Foster finds two problems with process writing: “First, such sustained attention and group oversight can squeeze the life out of an essay or short story or poem … and second, in many cases, that such classes produce three finished pieces (only) in a 15-week semester.” 

Instead of the formulaic process he taught as a professor at the University of Michigan-Flint, which was more about teaching students through a “do this-do that” process, his new book “is more about learning on your own,” he said. During his tenure, Foster taught many non-traditional and older students who were adversely impacted by auto plant closures in Flint. 

He espouses one tenant in “How to Write”: "You are the most important being in your writing world.” With one chapter titled “The “I” at the Center of “Write” is representative of his approach in teaching writing. 

In his book, he writes, “How much anxiety have we burdened, would-be writers with before anything gets written? 

Foster said new writers get “their fingers all tongue-tied and words stammer and stagger our disconnectedly.” 

He blames this on the modern world which has seen reduced reading, too much time spent on a digital screen, poor instruction and what he calls “the root of all evil” — social media. 

In 21 chapters ranging from “What to Write and How” to “Even the Nile Has a Source,” Foster walks young and older writers through the process of writing. 

Certainly, this book is accessible for the lone reader, but it is likely to be used to advance writing classes in high school to beginning writing at the college level.

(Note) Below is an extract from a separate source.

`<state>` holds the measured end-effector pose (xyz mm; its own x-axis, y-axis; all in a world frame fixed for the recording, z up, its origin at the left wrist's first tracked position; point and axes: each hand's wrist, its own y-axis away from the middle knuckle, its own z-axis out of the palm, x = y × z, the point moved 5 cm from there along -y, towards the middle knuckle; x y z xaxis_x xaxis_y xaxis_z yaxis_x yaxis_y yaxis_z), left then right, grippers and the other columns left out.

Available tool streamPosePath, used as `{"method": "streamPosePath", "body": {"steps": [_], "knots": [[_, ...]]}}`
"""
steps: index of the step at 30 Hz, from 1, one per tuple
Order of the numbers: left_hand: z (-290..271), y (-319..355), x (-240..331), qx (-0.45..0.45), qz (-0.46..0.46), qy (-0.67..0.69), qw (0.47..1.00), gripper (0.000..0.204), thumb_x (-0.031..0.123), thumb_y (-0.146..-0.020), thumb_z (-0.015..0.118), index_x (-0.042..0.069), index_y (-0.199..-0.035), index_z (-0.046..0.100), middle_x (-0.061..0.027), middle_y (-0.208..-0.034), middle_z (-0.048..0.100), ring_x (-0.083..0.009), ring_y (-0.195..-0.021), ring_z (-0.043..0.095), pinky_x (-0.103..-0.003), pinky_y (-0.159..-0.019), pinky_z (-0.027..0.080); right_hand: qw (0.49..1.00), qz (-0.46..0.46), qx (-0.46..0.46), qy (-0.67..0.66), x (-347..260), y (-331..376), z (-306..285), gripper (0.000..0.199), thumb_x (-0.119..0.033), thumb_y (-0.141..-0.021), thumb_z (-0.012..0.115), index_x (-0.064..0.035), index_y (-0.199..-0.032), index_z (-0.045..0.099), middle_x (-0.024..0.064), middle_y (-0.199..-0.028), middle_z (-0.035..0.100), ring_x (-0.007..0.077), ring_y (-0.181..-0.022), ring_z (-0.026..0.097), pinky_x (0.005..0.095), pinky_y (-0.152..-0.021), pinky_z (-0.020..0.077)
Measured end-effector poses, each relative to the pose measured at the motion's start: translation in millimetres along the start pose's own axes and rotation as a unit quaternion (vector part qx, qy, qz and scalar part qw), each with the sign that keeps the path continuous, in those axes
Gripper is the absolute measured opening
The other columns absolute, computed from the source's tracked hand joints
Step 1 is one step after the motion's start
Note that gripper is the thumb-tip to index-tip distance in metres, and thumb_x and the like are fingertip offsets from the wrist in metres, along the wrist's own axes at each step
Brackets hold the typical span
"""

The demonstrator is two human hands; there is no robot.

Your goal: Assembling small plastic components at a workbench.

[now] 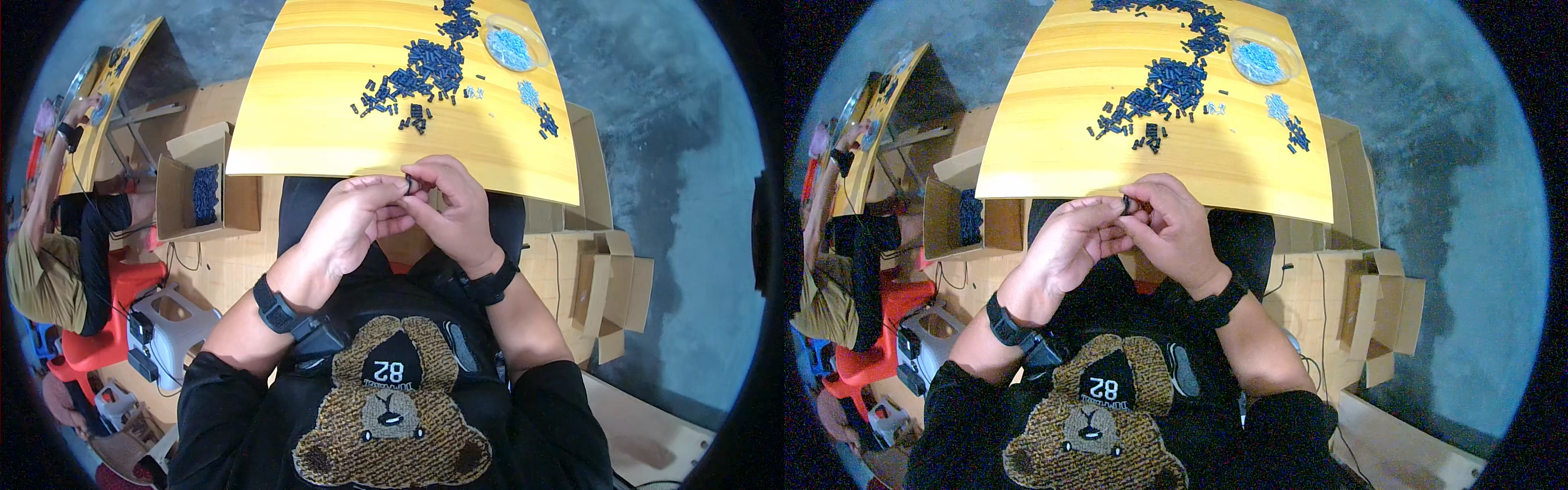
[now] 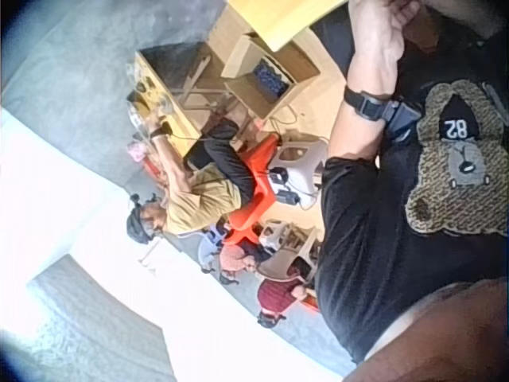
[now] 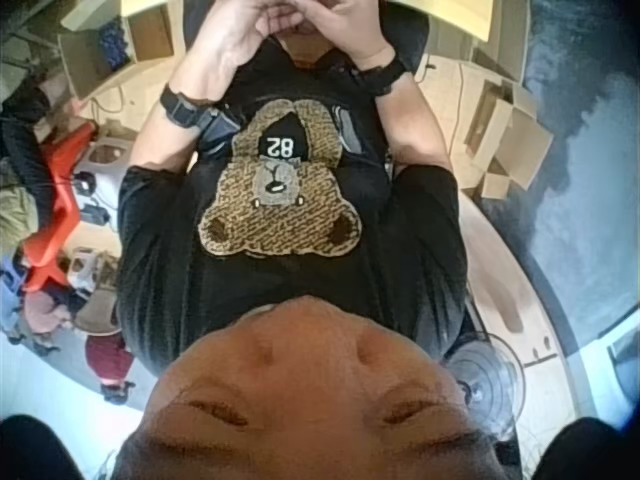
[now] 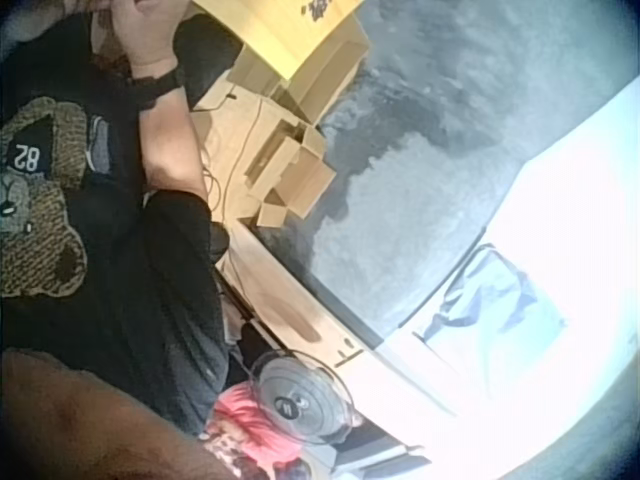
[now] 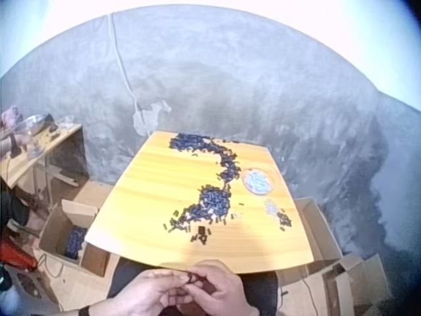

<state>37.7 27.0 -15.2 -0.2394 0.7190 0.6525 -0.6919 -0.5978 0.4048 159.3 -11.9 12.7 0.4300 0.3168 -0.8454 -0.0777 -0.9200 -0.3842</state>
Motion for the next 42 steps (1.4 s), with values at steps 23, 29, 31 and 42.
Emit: {"method": "streamPosePath", "body": {"steps": [23,29,31,42], "knots": [[-37.8,-39.0,-40.6,0.079,-0.075,-0.003,0.994,0.016,0.013,-0.089,0.052,0.000,-0.095,0.059,-0.0051,-0.082,0.062,-0.0118,-0.073,0.059,-0.025,-0.069,0.051,0.964,0.003,-0.038,0.262,29.5,5.1,13.5,0.018,-0.009,-0.063,0.066,-0.0055,-0.071,0.050,0.0102,-0.075,0.048,0.0293,-0.077,0.049,0.0382,-0.065,0.0421],[-45.1,-43.9,-47.5,0.049,-0.071,0.012,0.996,0.015,0.012,-0.087,0.055,0.002,-0.096,0.061,-0.0059,-0.093,0.064,-0.0129,-0.082,0.061,-0.026,-0.076,0.049,0.963,-0.002,-0.040,0.267,30.5,4.7,12.2,0.014,-0.010,-0.065,0.063,-0.0053,-0.070,0.051,0.0103,-0.075,0.048,0.0292,-0.077,0.049,0.0380,-0.064,0.0425],[-46.0,-44.0,-47.6,0.053,-0.067,0.009,0.996,0.014,0.012,-0.087,0.055,0.002,-0.095,0.061,-0.0058,-0.093,0.064,-0.0129,-0.082,0.061,-0.026,-0.076,0.049,0.963,-0.003,-0.040,0.268,30.4,4.1,12.2,0.013,-0.010,-0.065,0.063,-0.0054,-0.070,0.051,0.0102,-0.074,0.049,0.0290,-0.077,0.050,0.0379,-0.064,0.0430],[-46.0,-46.4,-48.0,0.104,-0.050,0.016,0.993,0.012,0.008,-0.088,0.051,0.001,-0.094,0.059,-0.0064,-0.087,0.062,-0.0140,-0.076,0.059,-0.027,-0.072,0.048,0.957,-0.004,-0.082,0.278,32.7,1.4,15.1,0.013,-0.014,-0.069,0.063,-0.0054,-0.068,0.054,0.0092,-0.071,0.053,0.0282,-0.074,0.053,0.0379,-0.064,0.0451]]}}
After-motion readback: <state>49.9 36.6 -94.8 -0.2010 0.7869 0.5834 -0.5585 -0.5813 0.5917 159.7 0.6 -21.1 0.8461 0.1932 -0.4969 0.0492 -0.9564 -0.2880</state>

This was also his formula for his previous books, which have caught on with high school writing teachers. 

As with all his books, Foster writes with a breezy, often funny, style that gives a somewhat dry topic life. 

Foster said the workshop method is often too strident for most writers to face. 

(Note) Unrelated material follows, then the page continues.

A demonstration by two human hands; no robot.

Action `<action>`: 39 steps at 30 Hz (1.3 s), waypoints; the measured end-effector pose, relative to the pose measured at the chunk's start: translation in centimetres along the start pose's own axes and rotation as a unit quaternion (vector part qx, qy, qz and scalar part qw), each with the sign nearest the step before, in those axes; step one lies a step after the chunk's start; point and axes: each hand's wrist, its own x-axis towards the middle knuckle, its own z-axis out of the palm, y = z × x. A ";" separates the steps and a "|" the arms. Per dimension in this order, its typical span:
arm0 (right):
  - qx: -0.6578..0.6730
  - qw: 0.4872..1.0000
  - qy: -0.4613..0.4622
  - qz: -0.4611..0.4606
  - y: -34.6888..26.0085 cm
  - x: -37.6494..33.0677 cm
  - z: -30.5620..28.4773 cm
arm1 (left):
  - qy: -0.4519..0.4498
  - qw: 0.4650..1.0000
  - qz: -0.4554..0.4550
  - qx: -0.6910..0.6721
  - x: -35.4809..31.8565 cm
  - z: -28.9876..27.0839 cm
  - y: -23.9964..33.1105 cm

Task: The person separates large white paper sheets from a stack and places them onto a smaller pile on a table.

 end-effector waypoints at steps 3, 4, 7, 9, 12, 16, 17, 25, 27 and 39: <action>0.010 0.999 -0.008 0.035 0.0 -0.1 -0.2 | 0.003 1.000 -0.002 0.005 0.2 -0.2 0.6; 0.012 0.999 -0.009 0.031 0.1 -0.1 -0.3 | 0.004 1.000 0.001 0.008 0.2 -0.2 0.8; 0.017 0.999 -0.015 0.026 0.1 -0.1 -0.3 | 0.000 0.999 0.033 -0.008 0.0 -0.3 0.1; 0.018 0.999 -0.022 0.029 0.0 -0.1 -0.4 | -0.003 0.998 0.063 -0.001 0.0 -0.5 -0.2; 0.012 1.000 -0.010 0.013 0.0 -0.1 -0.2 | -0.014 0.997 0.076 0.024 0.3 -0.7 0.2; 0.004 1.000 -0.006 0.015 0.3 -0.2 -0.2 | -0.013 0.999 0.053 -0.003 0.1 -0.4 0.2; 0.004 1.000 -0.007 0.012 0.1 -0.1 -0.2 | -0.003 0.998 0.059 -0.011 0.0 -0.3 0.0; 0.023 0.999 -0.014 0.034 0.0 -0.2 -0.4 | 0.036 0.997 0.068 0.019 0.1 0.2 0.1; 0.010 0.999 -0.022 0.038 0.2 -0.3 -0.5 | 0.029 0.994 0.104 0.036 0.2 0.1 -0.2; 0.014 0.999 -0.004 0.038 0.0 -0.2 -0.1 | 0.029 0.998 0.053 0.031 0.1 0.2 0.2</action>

He also said that beginning writers generally “don’t want to hurt anybody’s feelings.” 

“There is no right or wrong way to write, and beginning writers have to find a way to write that works for them,” Foster said. 

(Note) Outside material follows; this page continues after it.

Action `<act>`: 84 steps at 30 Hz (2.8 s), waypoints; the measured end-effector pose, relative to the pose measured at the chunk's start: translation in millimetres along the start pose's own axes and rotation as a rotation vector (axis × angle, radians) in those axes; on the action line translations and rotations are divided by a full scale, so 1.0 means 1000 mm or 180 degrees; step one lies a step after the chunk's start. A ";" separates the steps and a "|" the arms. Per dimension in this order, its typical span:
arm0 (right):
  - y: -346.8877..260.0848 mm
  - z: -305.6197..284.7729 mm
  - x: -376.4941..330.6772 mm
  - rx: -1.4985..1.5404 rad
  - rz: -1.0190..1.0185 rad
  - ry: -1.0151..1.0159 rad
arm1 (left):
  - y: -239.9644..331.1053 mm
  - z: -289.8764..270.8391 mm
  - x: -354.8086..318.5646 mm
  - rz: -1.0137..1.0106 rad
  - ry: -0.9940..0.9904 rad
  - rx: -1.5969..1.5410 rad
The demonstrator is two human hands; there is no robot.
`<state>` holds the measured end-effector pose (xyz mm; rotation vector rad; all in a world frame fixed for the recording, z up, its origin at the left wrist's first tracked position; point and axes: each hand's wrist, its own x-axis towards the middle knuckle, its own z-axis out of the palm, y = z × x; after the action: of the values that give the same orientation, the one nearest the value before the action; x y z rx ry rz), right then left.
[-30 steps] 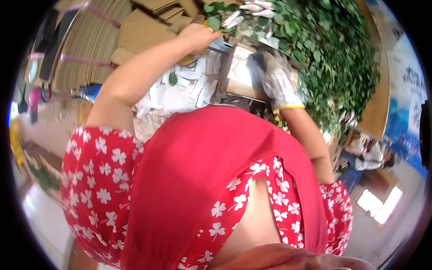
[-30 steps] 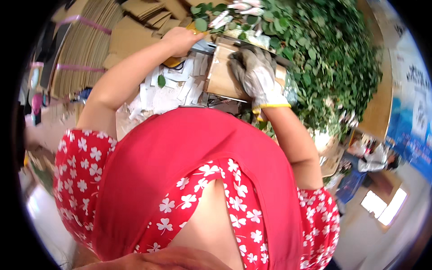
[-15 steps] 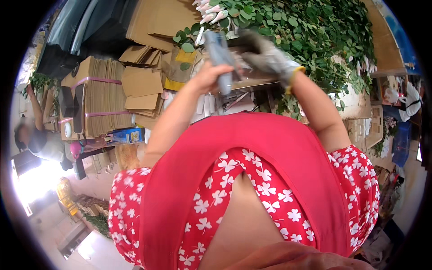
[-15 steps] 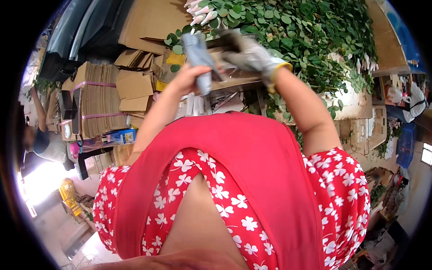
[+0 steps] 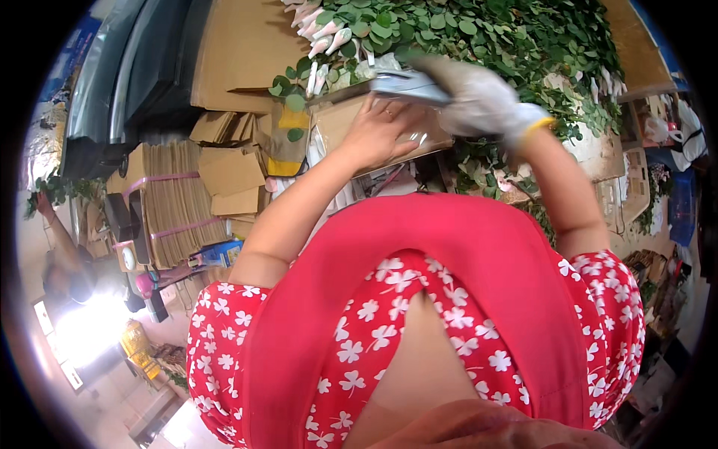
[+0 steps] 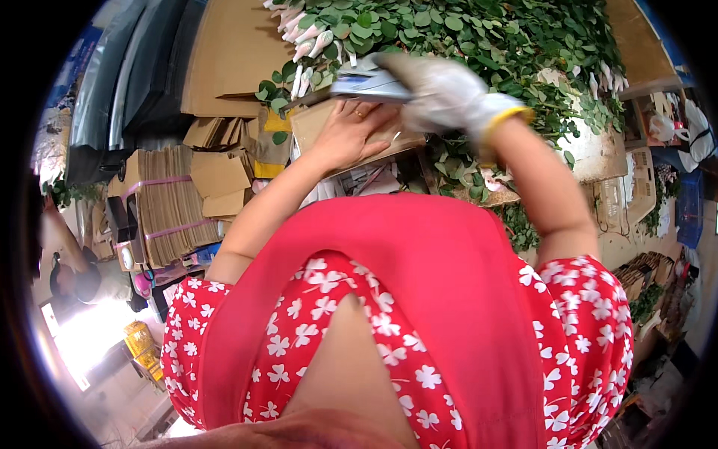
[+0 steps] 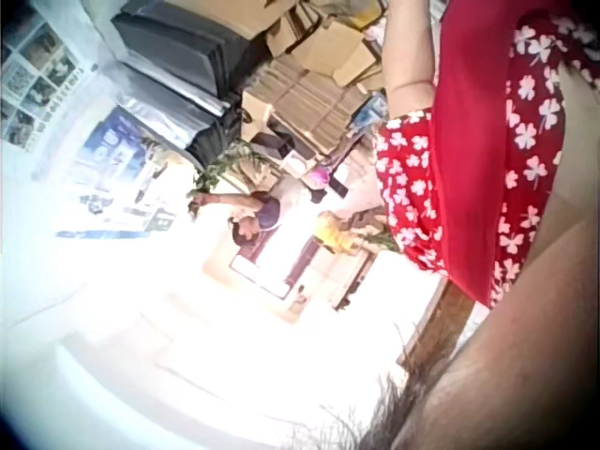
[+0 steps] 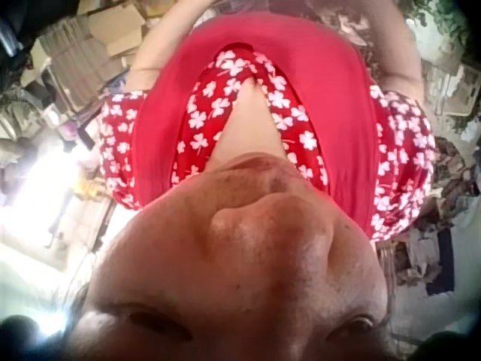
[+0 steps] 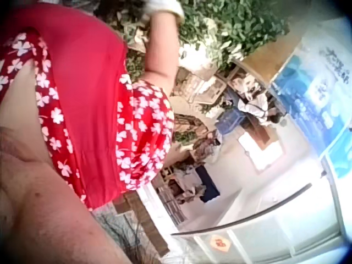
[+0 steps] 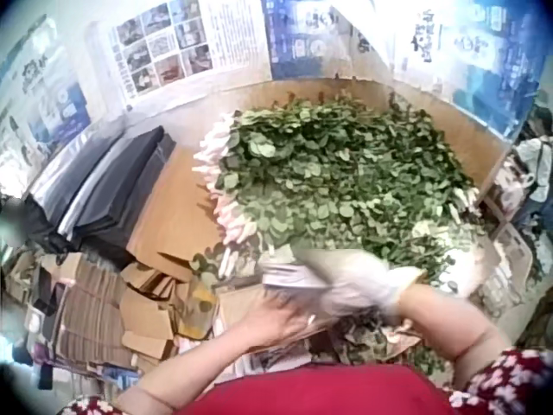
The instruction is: The person places roses into cardboard sleeves, staples the sleeves shut by hand using a stapler, and moves the completed bundles into boxes at a work station.
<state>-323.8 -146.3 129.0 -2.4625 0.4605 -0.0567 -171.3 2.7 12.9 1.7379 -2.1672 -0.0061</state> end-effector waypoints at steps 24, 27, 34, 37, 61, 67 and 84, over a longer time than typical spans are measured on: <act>0.074 0.009 -0.023 -0.0157 0.0865 -0.1469 | -0.008 0.004 -0.017 -0.0667 0.0638 -0.1746; 0.045 -0.018 -0.018 -0.1115 0.1115 -0.1627 | -0.012 -0.003 -0.066 -0.1514 0.2306 -0.0522; -0.034 -0.032 -0.083 0.0686 0.1389 -0.0975 | 0.038 0.064 -0.214 -0.2058 -0.0703 0.0304; -0.044 0.008 -0.091 0.1476 0.1017 -0.1490 | 0.058 0.075 -0.274 -0.2919 -0.0481 0.0443; -0.040 0.277 -0.004 0.2147 0.1448 -0.1551 | 0.097 0.073 -0.331 -0.3703 0.0572 0.0800; -0.088 0.291 0.020 0.0660 0.0986 -0.2797 | 0.142 0.039 -0.420 -0.5000 0.0917 0.0766; -0.261 0.333 0.057 0.0582 -0.1816 -0.1532 | 0.166 0.066 -0.439 -0.6707 -0.0054 0.0483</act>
<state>-138.6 220.4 11.8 -2.2459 -0.4368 0.2438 -268.6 443.6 -132.1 2.9977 0.4747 -0.3496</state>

The author also believes it is essential to teach all types of writing styles, not just those that help you write fiction. He said most people often write memos for work or emails to family. 

One-chapter writers will want to pay close attention to is “Interlude: The Writer’s Seven (or However Many) Deadly Sins.” 

“He writes: “Notice that nowhere on this list is there a mention of semi-colons.” 

The deadly sins not in order of importance are: worry; self-doubt; overconfidence, muddiness; vagueness; poor structure and dishonesty. Foster said the only unforgivable sin is dishonesty. 

“If we intend to deceive our readers, the writing has no legitimacy,” Foster writes. 

“The sins are things that interfere with writing,” he said. 

Foster said that recently he has begun to read “younger” writers such as Emily St. John Mendel (“Station 11”), Colson Whitehead (“The Underground Railroad”) and Kelly Ronan “Chevy in the Hole”). 

He is especially excited by Ronan, a former student in one of his classes while still in high school at nearby Southwestern High School in Flint. She obviously “wrote what she knows,” Foster said. 

Foster calls his book “for the rest of us,” and his advice to aspiring writers is “to write.”